Goldie Blox is treating my girl
like she has a disability: SHE IS A GIRL.
See, by being born a girl, my daughter does not possess a
special disability that prevents her from playing with regular or boy toys. But
Goldie Blox seems to be telling my girl that she is too girl to play
with the myriad of award-winning (boy) toys in the market (favorites: LEGO,
Mindstorm, Quercetti Rails, ThinkFun, Chess, Battleship, Blokus).

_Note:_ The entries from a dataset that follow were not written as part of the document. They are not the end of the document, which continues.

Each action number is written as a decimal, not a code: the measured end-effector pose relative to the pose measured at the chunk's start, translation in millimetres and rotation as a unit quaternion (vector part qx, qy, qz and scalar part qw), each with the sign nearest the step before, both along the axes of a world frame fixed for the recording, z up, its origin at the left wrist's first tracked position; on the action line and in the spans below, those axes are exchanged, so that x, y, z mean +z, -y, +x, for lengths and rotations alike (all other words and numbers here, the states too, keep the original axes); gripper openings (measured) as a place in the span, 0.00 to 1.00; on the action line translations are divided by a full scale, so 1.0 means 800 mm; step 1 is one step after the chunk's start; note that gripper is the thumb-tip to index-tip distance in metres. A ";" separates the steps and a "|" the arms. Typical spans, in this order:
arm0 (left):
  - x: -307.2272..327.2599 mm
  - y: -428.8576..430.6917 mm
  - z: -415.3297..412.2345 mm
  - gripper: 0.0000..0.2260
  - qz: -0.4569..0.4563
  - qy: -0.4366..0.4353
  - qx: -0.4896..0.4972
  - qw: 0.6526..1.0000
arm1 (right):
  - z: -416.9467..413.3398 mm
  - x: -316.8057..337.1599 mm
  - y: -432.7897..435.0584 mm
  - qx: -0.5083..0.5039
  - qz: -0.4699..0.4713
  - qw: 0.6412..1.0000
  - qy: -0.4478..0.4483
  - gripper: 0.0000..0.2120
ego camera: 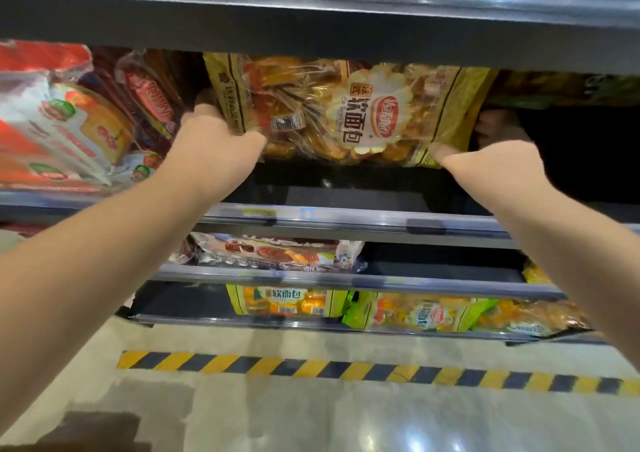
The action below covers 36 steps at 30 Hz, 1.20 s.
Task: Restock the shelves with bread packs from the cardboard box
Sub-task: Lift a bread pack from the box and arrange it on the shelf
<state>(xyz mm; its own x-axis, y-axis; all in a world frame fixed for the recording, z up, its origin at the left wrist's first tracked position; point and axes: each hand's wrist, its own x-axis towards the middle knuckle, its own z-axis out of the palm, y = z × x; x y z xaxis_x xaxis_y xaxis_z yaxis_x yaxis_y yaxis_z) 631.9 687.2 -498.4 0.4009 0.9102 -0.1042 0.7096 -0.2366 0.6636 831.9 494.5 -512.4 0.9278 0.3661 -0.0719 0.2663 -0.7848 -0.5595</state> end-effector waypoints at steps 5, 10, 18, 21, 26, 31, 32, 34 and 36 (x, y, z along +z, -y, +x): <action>0.024 0.043 -0.049 0.24 0.083 -0.107 -0.187 0.973 | -0.057 0.028 0.033 0.127 -0.052 0.990 0.035 0.20; 0.081 0.093 -0.100 0.36 0.126 -0.170 -0.321 0.923 | -0.122 0.073 0.050 0.327 -0.113 0.927 0.145 0.33; 0.211 0.170 -0.212 0.32 0.222 -0.311 -0.342 0.859 | -0.252 0.227 0.101 0.391 -0.158 0.881 0.213 0.28; 0.254 0.199 -0.264 0.32 0.209 -0.311 -0.306 0.875 | -0.302 0.274 0.126 0.411 -0.166 0.876 0.190 0.29; 0.293 0.242 -0.352 0.33 0.172 -0.323 -0.232 0.901 | -0.376 0.312 0.151 0.436 -0.103 0.878 0.170 0.28; 0.312 0.259 -0.425 0.32 0.135 -0.333 -0.152 0.921 | -0.438 0.332 0.122 0.494 -0.077 0.854 0.141 0.29; 0.315 0.260 -0.438 0.32 0.130 -0.336 -0.135 0.923 | -0.450 0.333 0.114 0.513 -0.071 0.844 0.142 0.29; 0.319 0.263 -0.466 0.32 0.119 -0.339 -0.099 0.928 | -0.474 0.333 0.100 0.548 -0.055 0.822 0.145 0.28; 0.318 0.269 -0.499 0.31 0.106 -0.334 -0.056 0.935 | -0.499 0.330 0.086 0.585 -0.049 0.797 0.142 0.28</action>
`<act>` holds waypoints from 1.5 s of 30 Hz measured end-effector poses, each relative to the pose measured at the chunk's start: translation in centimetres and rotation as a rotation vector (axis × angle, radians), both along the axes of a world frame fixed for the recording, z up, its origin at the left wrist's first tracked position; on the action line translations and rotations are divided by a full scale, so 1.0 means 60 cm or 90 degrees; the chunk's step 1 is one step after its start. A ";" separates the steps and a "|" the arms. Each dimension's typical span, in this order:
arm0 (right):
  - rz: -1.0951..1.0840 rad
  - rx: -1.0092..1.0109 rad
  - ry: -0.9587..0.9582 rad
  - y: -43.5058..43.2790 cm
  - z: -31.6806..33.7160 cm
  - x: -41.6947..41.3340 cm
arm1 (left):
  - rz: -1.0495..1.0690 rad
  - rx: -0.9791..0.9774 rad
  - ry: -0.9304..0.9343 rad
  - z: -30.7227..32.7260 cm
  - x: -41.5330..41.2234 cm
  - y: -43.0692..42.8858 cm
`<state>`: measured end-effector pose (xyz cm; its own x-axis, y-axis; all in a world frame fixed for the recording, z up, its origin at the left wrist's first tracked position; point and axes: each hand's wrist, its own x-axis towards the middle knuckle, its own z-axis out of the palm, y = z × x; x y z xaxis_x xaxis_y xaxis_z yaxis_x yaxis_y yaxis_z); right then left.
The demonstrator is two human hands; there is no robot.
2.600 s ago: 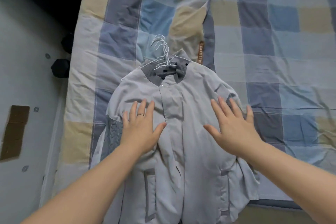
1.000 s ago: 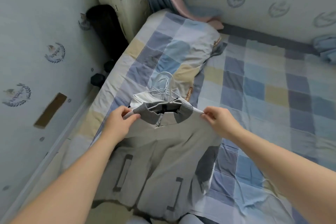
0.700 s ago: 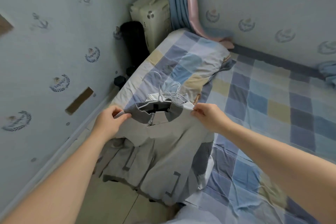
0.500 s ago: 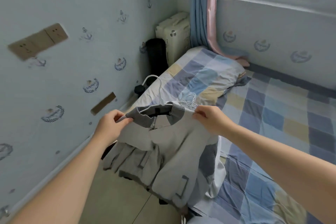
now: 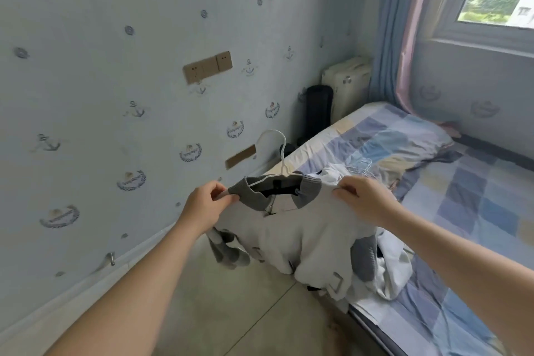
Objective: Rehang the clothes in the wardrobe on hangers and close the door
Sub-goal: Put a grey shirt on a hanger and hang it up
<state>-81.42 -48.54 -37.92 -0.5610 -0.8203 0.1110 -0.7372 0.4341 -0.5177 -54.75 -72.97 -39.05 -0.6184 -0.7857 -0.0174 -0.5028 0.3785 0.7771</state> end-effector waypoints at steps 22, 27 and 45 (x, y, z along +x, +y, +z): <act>0.253 -0.020 -0.005 0.164 0.101 0.427 | 0.277 -0.114 0.057 0.091 0.516 0.380; 0.314 -0.046 -0.041 0.233 0.128 0.503 | 0.330 -0.160 0.080 0.119 0.596 0.504; 0.491 -0.322 0.002 0.367 0.439 0.719 | 0.422 -0.538 0.083 0.430 0.818 0.764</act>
<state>-38.27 -26.49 -11.56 0.1220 -0.8200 0.5592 -0.7304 -0.4556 -0.5089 -5.67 -27.11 -13.24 -0.0237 -0.6908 0.7227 -0.7367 0.5007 0.4544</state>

Picture this ridiculousness in the real world, in the other
myriad of decisions we make each day:
-
Ridiculousness #1: Instead of regular (or
advanced) math classes like my son, my girl will now attend special math classes for
girls
-
Ridiculousness #2: Instead of learning HTML like
my son, my girl will now learn a special programming language designed for
girls
- Ridiculousness #3: Instead of pursuing a
Computer Science degree at college like my son might, my daughter will now earn
a Computer Science for Girls degree
-
Ridiculousness #4: Instead of being the CEO of a
company like my son might be, my daughter will be the Girl CEO of a company
You see? Goldie Blox is telling me that my
normally-developing girl needs special accommodation.
ACCOMMODATE ME: I AM A GIRL!
Let’s go further. After a girl who does not require accommodation
is accommodated one too many times in her early life, that girl may begin to expect to be
entitled to such accommodations for the REST of HER LIFE. If a girl has special accommodations for being
a girl in play, might she not also expect them in school and work? Then, we are
setting her up to fail.
I understand the need to sometimes separate male and
females, as it happens in most sports. I get it. But I cannot ever support this
segregation in play, academics, or work. The path to success for our girls, in
my opinion, is in INTEGRATING GIRLS INTO THE ALREADY EXISTING WORLD which may be, in some fields like the
one in which I
work, CURRENTLY (but not forever) dominated by men.
I don't yet have big answers on how to integrate women into male-dominated fields, but this is what I am doing for my daughter:
- Equal exposure at an early age to math, science, coding, chess. Anything her brother got, she gets.
- Equal rewards for milestones. We don't dumb it down or water it down for her.
- Reinforce her ability to pursue what interests her, which will differ from her brother
- Encourage mastery of skills and hard work
- Encourage innovation
- Ensure brother can act as role model and guide, and discourage put-downs for being a girl.
And, yes, her closet still looks like a pink explosion, but there is occasional green, orange and blue in the mix!
So, Goldie Blox: Great marketing. Congratulations. A really good try. We don't want pink toys, and we want girl engineers. But let's use your talents to integrate girls into the already existing world. Don't dumb it down. Don't water it down. I want you to succeed.